What to work on :: Begin at the line below that has "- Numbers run" and stop after the line that has "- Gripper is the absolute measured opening". Please restate only those lines, word for word.

++++ Material provided

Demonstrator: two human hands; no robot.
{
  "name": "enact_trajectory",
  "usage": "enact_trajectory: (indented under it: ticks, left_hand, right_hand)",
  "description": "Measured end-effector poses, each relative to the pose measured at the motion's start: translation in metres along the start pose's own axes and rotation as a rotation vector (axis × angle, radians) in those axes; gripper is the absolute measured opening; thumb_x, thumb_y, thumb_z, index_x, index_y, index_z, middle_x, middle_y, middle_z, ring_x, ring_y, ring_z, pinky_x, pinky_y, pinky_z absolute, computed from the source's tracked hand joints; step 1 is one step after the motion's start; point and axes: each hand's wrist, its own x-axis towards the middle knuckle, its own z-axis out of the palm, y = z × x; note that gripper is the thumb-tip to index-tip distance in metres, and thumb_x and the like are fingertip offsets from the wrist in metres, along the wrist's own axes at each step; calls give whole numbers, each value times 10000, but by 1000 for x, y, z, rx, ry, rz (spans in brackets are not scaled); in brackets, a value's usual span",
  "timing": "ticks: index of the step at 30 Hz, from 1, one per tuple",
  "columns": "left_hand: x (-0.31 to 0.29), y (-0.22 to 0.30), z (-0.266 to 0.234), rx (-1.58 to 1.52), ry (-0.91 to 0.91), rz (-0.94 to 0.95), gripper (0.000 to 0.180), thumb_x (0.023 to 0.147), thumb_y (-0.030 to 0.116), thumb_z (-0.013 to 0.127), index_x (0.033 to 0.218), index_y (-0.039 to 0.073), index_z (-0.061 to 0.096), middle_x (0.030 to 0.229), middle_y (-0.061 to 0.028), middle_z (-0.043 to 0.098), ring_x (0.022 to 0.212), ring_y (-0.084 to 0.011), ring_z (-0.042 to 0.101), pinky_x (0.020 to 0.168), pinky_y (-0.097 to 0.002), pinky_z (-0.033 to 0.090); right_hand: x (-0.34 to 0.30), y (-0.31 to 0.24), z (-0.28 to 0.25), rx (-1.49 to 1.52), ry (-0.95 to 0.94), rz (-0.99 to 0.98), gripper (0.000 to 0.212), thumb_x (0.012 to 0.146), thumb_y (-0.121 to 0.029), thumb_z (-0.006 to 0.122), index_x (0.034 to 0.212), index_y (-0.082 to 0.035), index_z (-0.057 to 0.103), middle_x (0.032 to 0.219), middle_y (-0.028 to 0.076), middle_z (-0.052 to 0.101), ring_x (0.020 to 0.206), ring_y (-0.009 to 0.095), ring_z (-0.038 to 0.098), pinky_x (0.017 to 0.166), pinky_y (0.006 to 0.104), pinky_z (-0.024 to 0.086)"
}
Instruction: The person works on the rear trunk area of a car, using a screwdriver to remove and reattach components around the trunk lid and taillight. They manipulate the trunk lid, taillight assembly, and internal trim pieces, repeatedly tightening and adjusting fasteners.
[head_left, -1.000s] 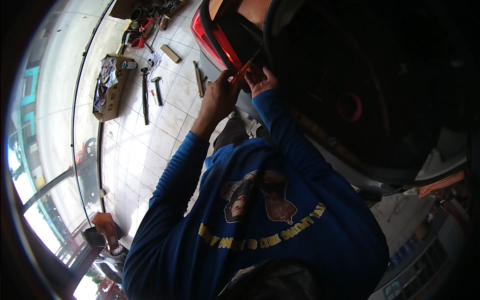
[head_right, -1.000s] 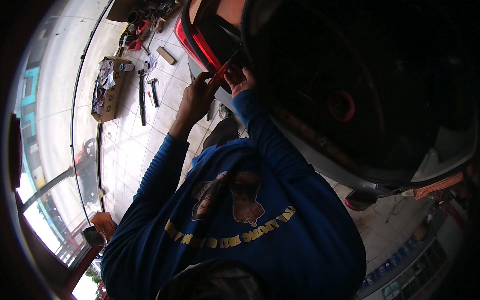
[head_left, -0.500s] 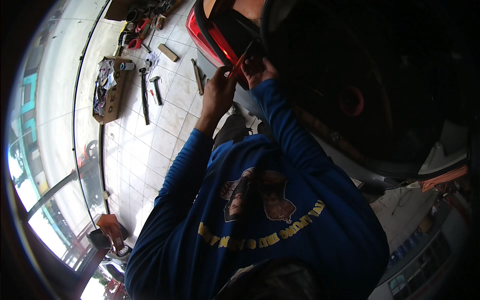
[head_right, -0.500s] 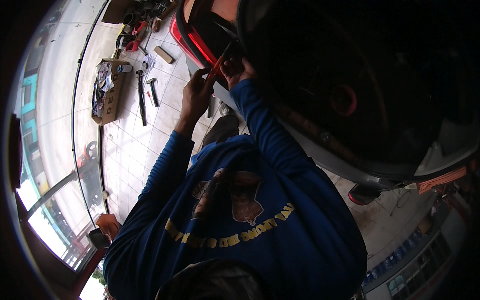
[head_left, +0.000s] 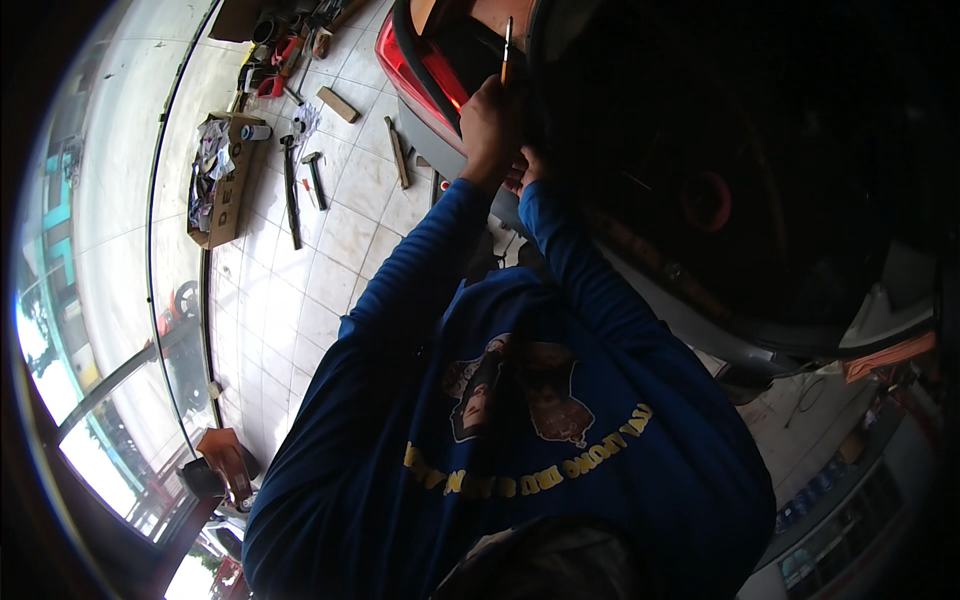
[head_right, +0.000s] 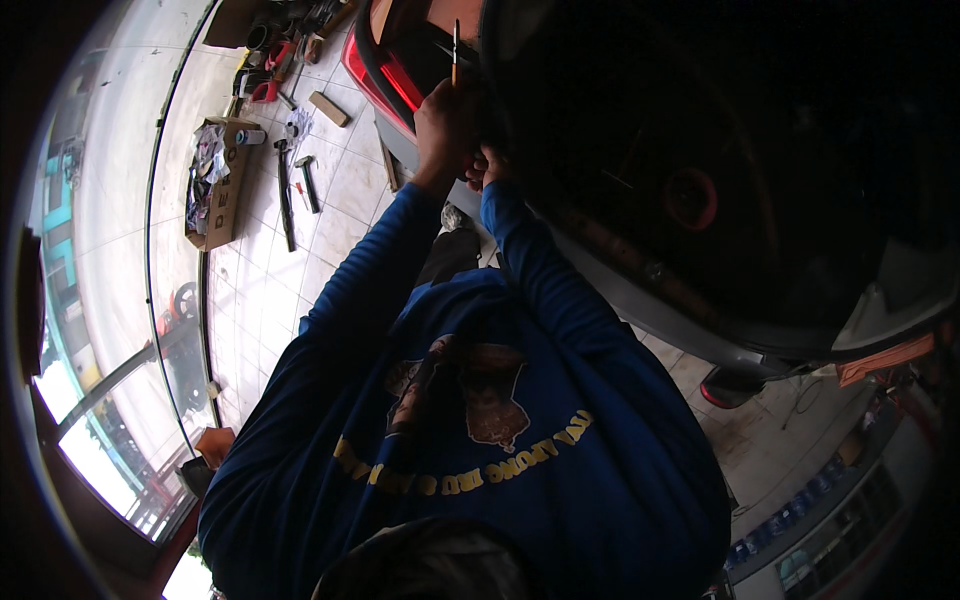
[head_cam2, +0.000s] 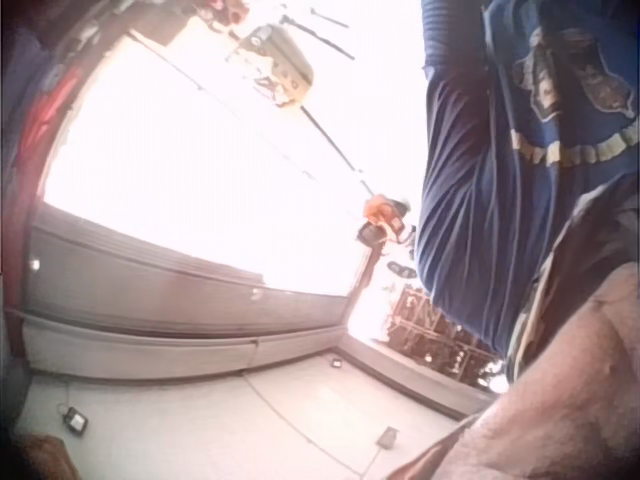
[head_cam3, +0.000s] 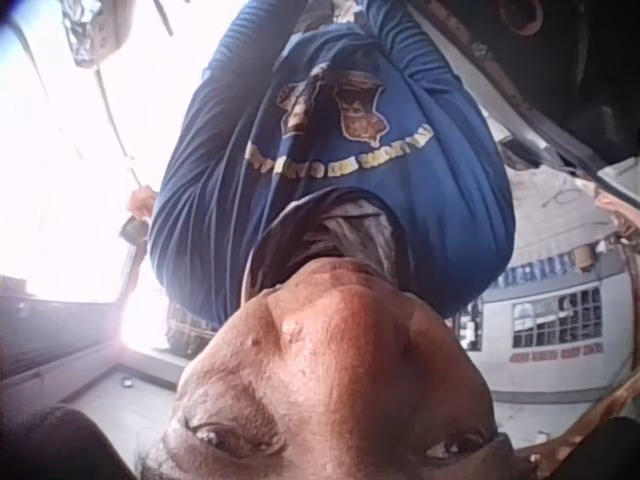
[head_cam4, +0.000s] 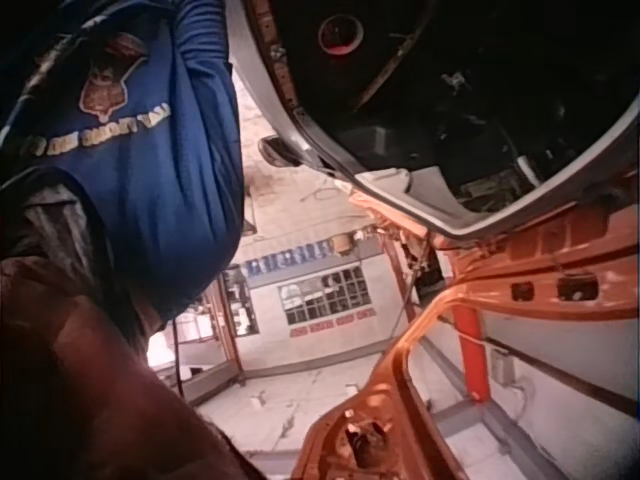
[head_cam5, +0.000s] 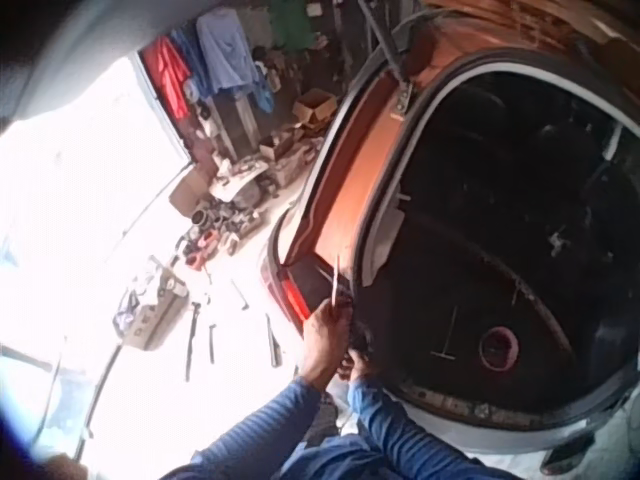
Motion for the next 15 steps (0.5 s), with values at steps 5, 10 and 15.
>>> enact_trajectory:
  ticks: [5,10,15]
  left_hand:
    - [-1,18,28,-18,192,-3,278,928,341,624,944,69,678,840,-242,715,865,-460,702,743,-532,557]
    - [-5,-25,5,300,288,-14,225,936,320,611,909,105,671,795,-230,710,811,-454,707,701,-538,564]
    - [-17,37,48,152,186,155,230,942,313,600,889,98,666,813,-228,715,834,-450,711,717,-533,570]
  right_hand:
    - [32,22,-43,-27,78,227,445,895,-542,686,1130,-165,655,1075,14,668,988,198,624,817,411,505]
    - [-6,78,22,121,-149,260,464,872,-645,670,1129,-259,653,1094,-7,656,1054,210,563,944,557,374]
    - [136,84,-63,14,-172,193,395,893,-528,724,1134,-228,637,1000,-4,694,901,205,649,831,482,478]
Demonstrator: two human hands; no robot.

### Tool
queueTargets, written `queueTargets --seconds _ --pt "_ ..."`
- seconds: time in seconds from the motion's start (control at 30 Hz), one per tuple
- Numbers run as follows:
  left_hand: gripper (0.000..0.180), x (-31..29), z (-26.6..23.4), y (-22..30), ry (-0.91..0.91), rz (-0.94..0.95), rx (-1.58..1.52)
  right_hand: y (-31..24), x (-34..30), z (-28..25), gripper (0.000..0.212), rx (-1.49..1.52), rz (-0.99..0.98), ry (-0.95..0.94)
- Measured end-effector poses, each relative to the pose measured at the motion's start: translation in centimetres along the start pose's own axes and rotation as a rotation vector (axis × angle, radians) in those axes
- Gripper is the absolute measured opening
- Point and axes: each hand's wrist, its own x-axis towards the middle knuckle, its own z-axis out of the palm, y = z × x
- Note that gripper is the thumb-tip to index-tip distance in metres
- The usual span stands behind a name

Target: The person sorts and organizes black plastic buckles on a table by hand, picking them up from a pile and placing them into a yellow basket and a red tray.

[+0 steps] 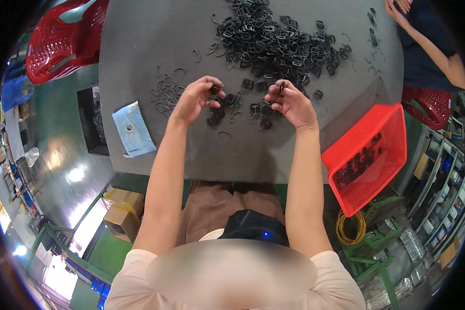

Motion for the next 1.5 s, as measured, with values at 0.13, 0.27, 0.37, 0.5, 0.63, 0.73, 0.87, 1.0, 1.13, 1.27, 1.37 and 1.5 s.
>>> queueTargets --seconds 0.13,0.27,0.37,0.5,0.63,0.73,0.87,1.0,1.13,1.27,1.37,1.5 --pt "0.026 3.5 4.7 -2.2 0.313 0.309 0.969 0.7 1.5 -1.4 0.018 -0.476 -0.042 0.320" --pt "0.027 5.3 4.8 -4.3 0.385 0.467 1.201 3.3 3.7 2.4 0.027 -1.570 -0.207 0.672" --pt "0.023 3.8 4.5 -2.6 0.247 0.325 0.994 3.6 4.1 0.7 0.027 -1.492 -0.249 0.568" --pt "0.017 -2.3 0.9 1.8 -0.100 0.014 0.349 0.5 1.0 -1.3 0.016 -0.358 0.012 0.097" --pt "0.017 -2.4 -1.8 1.4 0.035 0.006 0.112 1.7 1.7 0.9 0.020 -0.498 0.025 0.091" --pt "0.024 -1.4 -2.5 -0.1 0.402 0.077 0.656 6.6 4.1 3.5 0.021 -1.408 -0.337 0.165" --pt "0.035 -1.1 -0.4 -2.8 0.630 0.182 1.290 7.8 4.6 3.6 0.023 -1.721 -0.357 0.249" --pt "0.032 -1.9 0.7 -3.9 0.590 0.226 1.274 3.8 2.5 -0.3 0.018 -0.918 -0.047 0.087" --pt "0.024 -1.8 -0.9 -3.7 0.443 0.181 0.942 1.8 0.2 1.4 0.016 -0.515 0.070 0.028" --pt "0.024 -4.9 -0.6 -1.1 0.227 0.048 0.284 6.1 4.0 1.5 0.027 -1.441 -0.286 0.086" --pt "0.027 -12.1 -1.6 2.2 0.248 0.102 -0.054 9.8 4.2 6.0 0.031 -1.869 -0.290 0.047" --pt "0.018 -14.6 -1.7 1.4 -0.069 0.090 -0.314 7.7 2.1 5.2 0.029 -1.950 -0.266 0.092"
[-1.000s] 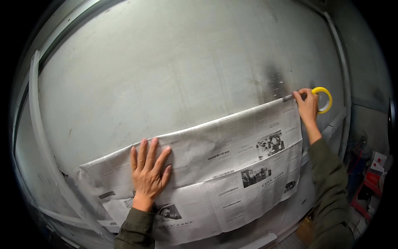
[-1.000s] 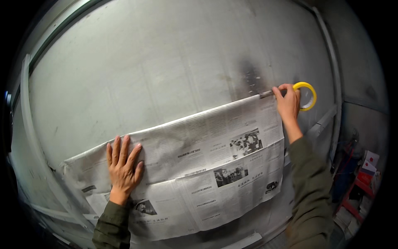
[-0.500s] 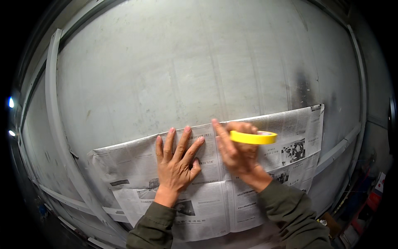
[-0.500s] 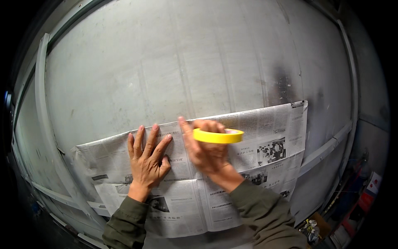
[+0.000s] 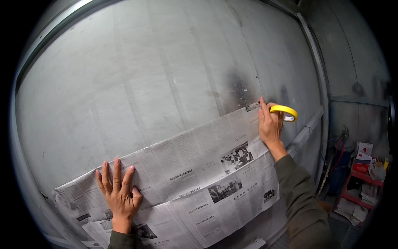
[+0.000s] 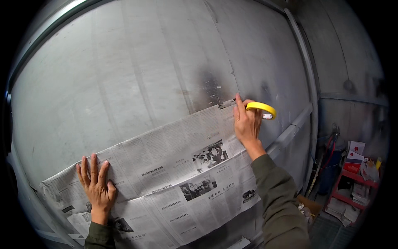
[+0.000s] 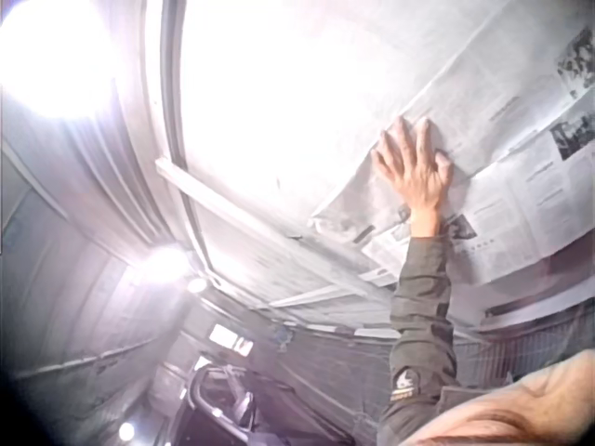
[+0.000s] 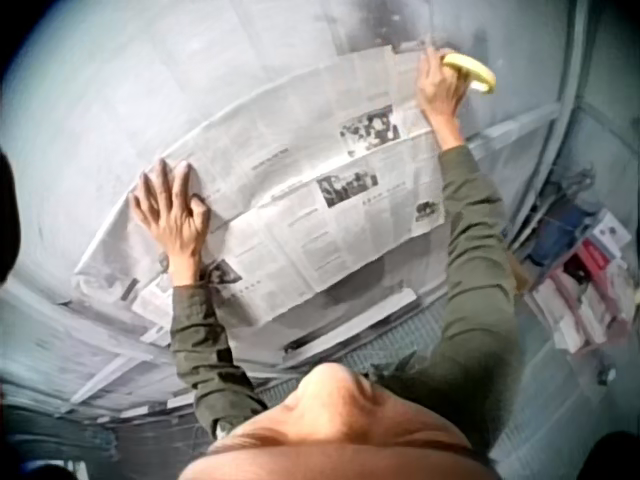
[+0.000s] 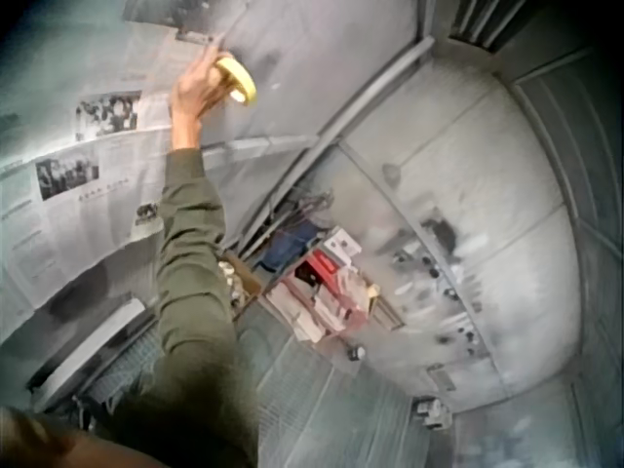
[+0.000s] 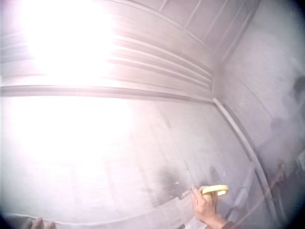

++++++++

Response to the exercise ::
- Numbers run as follows:
  left_hand: gripper (0.000..0.180), x (-31..29), z (-26.6..23.4), y (-22..30), ry (-0.91..0.91), rz (-0.94..0.95), rx (-1.58..1.52)
  right_hand: y (-31..24), x (-34..30), z (-28..25), gripper (0.000..0.212), rx (-1.49..1.52), rz (-0.99..0.98), ry (-0.95..0.94)
- Measured end-effector poses, each relative to the pose measured at the motion's start: translation in centimetres along the start pose's own axes and rotation as a rotation vector (axis × angle, radians) in those axes
- Gripper is the absolute measured opening

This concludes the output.